Он бросил скамейку и пошел, почти побежал; он хотел было поворотить назад, к дому, но домой идти ему стало вдруг ужасно противно: там‑то, в углу, в этом‑то ужасном шкафу и созревало все это вот уже более месяца, и он пошел куда глаза глядят.
Нервная дрожь его перешла в какую‑то лихорадочную; он чувствовал даже озноб; на такой жаре ему становилось холодно. Как бы с усилием начал он, почти бессознательно, по какой‑то внутренней необходимости, всматриваться во все встречавшиеся предметы, как будто ища усиленно развлечения, но это плохо удавалось ему, и он поминутно впадал в задумчивость. Когда же опять, вздрагивая, поднимал голову и оглядывался кругом, то тотчас же забывал, о чем сейчас думал и даже где проходил. Таким образом прошел он весь Васильевский остров, вышел на Малую Неву, перешел мост и поворотил на Острова. Зелень и свежесть понравились сначала его усталым глазам, привыкшим к городской пыли, к известке и к громадным, теснящим и давящим домам. Тут не было ни духоты, ни вони, ни распивочных. Но скоро и эти новые, приятные ощущения перешли в болезненные и раздражающие. Иногда он останавливался перед какою‑нибудь изукрашенною в зелени дачей, смотрел в ограду, видел вдали на балконах и террасах, разряженных женщин и бегающих в саду детей. Особенно занимали его цветы; он на них всего дольше смотрел.
Встречались ему тоже пышные коляски, наездники и наездницы; он провожал их с любопытством глазами и забывал о них прежде, чем они скрывались из глаз.
Раз он остановился и пересчитал свои деньги: оказалось около тридцати копеек. «Двадцать городовому, три Настасье за письмо, – значит, Мармеладовым дал вчера копеек сорок семь али пятьдесят», – подумал он, для чего‑то рассчитывая, но скоро забыл даже, для чего и деньги вытащил из кармана.

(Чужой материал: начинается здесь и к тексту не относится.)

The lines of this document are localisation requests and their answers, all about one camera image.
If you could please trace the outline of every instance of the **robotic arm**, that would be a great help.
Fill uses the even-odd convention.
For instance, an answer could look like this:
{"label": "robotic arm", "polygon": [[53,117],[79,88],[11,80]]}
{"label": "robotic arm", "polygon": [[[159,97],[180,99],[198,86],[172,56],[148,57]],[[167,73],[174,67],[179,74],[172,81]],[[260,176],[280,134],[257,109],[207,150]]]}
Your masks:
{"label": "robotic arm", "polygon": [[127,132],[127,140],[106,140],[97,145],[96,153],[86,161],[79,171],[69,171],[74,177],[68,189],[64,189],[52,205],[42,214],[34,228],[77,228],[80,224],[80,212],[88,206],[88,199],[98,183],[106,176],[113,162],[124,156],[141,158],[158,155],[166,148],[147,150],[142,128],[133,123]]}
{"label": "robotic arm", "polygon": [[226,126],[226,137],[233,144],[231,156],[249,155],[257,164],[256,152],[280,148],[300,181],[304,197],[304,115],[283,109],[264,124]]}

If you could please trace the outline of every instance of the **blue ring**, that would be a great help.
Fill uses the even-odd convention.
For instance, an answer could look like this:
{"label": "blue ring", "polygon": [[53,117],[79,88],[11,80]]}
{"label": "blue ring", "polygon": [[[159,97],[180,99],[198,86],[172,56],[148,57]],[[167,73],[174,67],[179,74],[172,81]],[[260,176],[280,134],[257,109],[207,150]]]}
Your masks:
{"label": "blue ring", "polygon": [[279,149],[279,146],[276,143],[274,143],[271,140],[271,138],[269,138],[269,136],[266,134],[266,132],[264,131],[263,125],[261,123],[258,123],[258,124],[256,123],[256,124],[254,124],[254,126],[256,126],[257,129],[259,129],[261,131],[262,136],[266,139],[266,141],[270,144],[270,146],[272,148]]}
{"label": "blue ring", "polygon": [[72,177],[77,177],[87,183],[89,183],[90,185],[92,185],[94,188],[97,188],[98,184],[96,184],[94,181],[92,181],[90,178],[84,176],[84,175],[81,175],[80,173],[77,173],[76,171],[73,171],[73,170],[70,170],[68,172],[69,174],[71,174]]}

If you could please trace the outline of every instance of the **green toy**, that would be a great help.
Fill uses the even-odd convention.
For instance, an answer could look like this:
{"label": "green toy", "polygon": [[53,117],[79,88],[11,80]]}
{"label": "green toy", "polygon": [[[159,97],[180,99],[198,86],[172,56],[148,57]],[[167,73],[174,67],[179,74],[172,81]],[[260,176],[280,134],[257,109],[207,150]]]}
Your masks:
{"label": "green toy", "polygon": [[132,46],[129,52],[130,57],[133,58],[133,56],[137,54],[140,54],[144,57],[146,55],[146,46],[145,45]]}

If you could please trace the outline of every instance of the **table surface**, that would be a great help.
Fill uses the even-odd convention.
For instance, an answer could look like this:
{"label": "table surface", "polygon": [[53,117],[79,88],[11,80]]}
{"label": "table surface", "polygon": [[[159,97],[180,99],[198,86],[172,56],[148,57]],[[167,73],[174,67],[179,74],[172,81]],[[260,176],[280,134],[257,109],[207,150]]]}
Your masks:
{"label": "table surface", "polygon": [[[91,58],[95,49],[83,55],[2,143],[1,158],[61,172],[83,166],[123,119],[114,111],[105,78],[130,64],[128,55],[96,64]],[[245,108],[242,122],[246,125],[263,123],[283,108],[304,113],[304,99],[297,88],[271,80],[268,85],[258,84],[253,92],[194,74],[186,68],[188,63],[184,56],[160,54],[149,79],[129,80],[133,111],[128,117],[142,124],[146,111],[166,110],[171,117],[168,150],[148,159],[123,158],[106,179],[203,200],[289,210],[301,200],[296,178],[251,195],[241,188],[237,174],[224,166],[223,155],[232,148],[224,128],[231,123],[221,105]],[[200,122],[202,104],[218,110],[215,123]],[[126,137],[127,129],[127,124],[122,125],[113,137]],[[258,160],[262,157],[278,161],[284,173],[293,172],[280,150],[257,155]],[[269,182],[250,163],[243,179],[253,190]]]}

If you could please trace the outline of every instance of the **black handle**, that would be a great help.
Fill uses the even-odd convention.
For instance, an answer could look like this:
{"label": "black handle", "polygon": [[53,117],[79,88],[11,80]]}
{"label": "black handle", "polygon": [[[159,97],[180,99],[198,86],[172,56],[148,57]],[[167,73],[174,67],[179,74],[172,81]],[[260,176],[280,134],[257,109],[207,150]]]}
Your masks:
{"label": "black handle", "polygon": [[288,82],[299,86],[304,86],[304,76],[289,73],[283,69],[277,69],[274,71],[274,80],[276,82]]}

Он вспомнил об этом, проходя мимо одного съестного заведения, вроде харчевни, и почувствовал, что ему хочется есть. Входя в харчевню, он выпил рюмку водки и съел с какою‑то начинкой пирог. Доел он его опять на дороге. Он очень давно не пил водки, и она мигом подействовала, хотя выпита была всего одна рюмка. Ноги его вдруг отяжелели, и он начал чувствовать сильный позыв ко сну. Он пошел домой; но дойдя уже до Петровского острова, остановился в полном изнеможении, сошел с дороги, вошел в кусты, пал на траву и в ту же минуту заснул.
В болезненном состоянии сны отличаются часто необыкновенною выпуклостию, яркостью и чрезвычайным сходством с действительностью.
Слагается иногда картина чудовищная, но обстановка и весь процесс всего представления бывают при этом до того вероятны и с такими тонкими, неожиданными, но художественно соответствующими всей полноте картины подробностями, что их и не выдумать наяву этому же самому сновидцу, будь он такой же художник, как Пушкин или Тургенев. Такие сны, болезненные сны, всегда долго помнятся и производят сильное впечатление на расстроенный и уже возбужденный организм человека.